Keputusan menghentikan sementara
kerja sama militer ini dilakukan setelah Presiden Susilo Bambang Yudhoyono,
Rabu (20/11), menyatakan Klik Indonesia menghentikan sementara berbagai kerja
sama penting dengan Australia.
Hal ini dilakukan Indonesia,
menurut Presiden Yudhoyono, karena sejauh ini Pemerintah Australia belum
memberikan penjelasan resmi terkait isu penyadapan intelijen Australia terhadap
pembicaraan telepon sejumlah pejabat Indonesia.
Menurut Brigjen Sisriyadi
salah-satu kegiatan kerja sama militer Indonesia-Australia yang dihentikan
sementara adalah pertukaran informasi intelijen terkait pencegahan aksi
terorisme.
Selama ini, lanjutnya, kerja sama
pertukaran informasi intelijen ini terus dilakukan. "Jadi sekarang
dihentikan," katanya.
Patroli laut bersama
Sisriyadi melanjutkan, Indonesia
juga menghentikan kerja sama militer berupa patroli laut bersama di wilayah
selatan Indonesia.
"Itu kerjasama patroli laut di
perbatasan untuk menangani asylum (pencari suaka)," ungkapnya.

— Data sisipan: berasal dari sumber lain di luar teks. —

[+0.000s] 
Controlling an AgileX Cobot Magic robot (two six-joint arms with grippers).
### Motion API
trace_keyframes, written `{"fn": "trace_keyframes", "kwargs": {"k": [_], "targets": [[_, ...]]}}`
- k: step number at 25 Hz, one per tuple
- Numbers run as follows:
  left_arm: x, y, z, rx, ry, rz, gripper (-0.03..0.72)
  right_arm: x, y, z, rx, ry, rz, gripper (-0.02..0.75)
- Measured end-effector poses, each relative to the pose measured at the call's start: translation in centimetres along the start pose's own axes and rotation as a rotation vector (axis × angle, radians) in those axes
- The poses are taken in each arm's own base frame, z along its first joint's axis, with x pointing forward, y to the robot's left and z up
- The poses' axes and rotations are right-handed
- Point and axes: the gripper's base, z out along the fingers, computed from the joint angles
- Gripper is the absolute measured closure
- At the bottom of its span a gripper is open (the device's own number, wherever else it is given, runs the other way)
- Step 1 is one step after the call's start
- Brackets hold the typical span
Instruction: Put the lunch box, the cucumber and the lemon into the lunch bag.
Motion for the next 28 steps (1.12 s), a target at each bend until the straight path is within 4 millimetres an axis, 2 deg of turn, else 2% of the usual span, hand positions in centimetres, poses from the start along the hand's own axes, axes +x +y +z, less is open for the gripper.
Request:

Indonesia juga menghentikan kerja
sama patroli laut bersama di perbatasan.
Dia juga mengatakan, rencana
kerja sama militer lain yang dihentikan adalah latihan militer bersama kedua
negara. "Kalau nggak salah, kegiatan kerja sama angkatan laut itu bulan
depan. Jadi itu tidak dilaksanakan," katanya.
Lebih lanjut Srisiyadi
mengharapkan, penghentian sementara kerja sama militer Indonesia-Australia ini
akan membuat Australia "mengambil pelajaran."
Dugaan penyadapan Australia,
diduga dilakukan setidaknya sepanjang 15 hari pada tahun 2009, menurut sejumlah
media di Australia dan Inggris.
Penyadapan ini diduga dilakukan
aparat intelejen Australia terhadap para pejabat tinggi termasuk Presiden Susilo
Bambang Yudhoyono serta Ibu Negara Ani Yudhoyono.
Sebelum akhirnya menghentikan
sementara kerja sama penting dengan Australia, Indonesia bereaksi keras dengan
Klik memanggil pulang Duta Besar Nadjib Riphat dari Canberra.